SS: Why did you finally decide to end in revelation?
TS: Because I didn’t want the narrator crazy. She was just misinterpreted, thrown in a mental institution for her poetic revelations, torn from her children because of what she said not did. That the wild child was real didn’t diminish her power as an archetype.
SS: Can you characterize your interest in mystery as a driving force in narrative?
TS: Mystery is the basic form of all narrative. If each word of a narrative should surprise then each word holds mystery. The writer must always be withholding something, be it the location of a dead body or the end of a syntactically interesting sentence. Socio-economic class, hair color–unless the details contribute to the mystery, they’re useless. So my fiction is often labeled “fabulist.” Okay–I also read a lot of Agatha Christie as a teenager.
SS: I want to ask you a question about length, but it’s going to take the form of a few different observations. The first two are anecdotal. Soon after we met, when I met with you a few times for private workshops, you mentioned something about “men and their big books.” It was an offhand comment, but it stuck with me, in the way it seemed to sly poke fun at the impulse to write large, long, sprawling fiction. Another time–very recently–we were sitting with Hannah Tinti, of One Story, and she was essentially soliciting work from you, asking you to send it directly to her, rather than submitting it. The issue of length came up, and you said it was unusual for you to write a story longer than 5 or 6 pages. Your first novel, Cannibal, is 150 pages–roughly the same length as the title “story” of your book Trailer Girl, published by Counterpoint. Meaning, I guess, that it seems like this could be considered a novel. So… where’s my question. I guess length is a problematic consideration more for the marketing of fiction than it is for the writing of fiction. Have you felt that the lengths you tend toward have had any kind of impact on your “marketability?” Further, can you talk a little about how you come to form? The 16 stories that make up the remainder of Trailer Girl are all 4 to 6 pages long. Why? (And as an aside, had you planned on Trailer Girl being a stand-alone book?)
TS: Trailer Girl was sent to the publisher along with a collection of stories. Instead of choosing between them, he put them together. Thus, Trailer Girl was suddenly a novella. Which did not exactly make it more marketable.
Every writer has his/her breath, and mine happens to be five pages. My chapters as well as my stories begin at five pages and expand and contract from there. I am re-reading Isaac Babel, which confirms my belief that short stories should be short. Little miracles.
In the world of publishing, size matters. I’m hoping my steady drip, drip, drip will wear away that issue.
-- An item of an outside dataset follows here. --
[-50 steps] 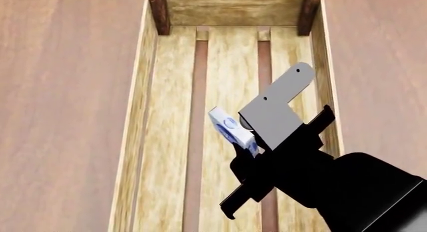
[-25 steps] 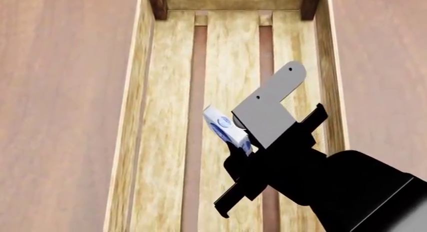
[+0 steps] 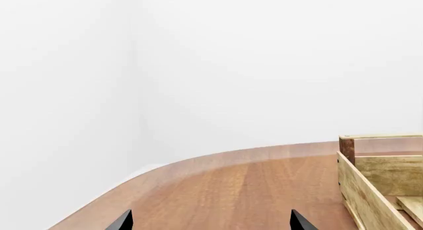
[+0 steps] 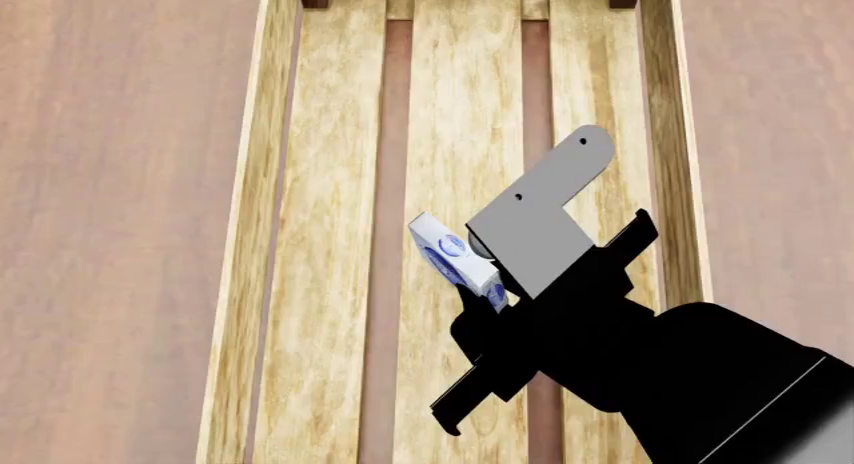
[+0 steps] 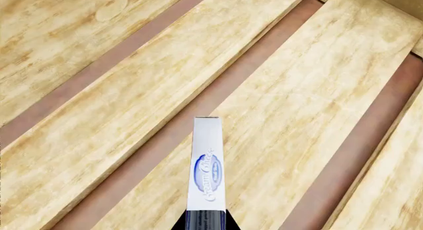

SS: Can you expand upon this “breath” idea?
TS: William Trevor, Alice Munro, Richard Ford publish mostly very long stories; Isaac Babel, Barthelme, Grace Paley wrote mostly very short stories. The editors or the writers tossed out the work in between as not as good. Maybe breath is a matter of patience and personality. I like to get to the point. In poetry, one talks about breath, how you breathe at the line break–the longer the line, the longer the breath, the thicker the stanza. In that case, it’s breathing and the eye measuring. Something similar happens with short and long stories or chapters–or even when you pick up a 1000 page novel. You’re going to be breathing with that author for a long time.
SS: When did you discover your breath?
TS: I didn’t set out to write five page stories but that’s how long they were when they worked. Maybe it was the length of time I could afford a babysitter–four hours–that determined the number of pages–but most writers don’t work in a concentrated way for over four hours at a time anyway. My mind can better hold five pages together than ten. Actually, over five and a more prose sensibility comes into play, the work turns more toward cause and effect, and then and then. However, you will note that longer works are often broken up into five pages units.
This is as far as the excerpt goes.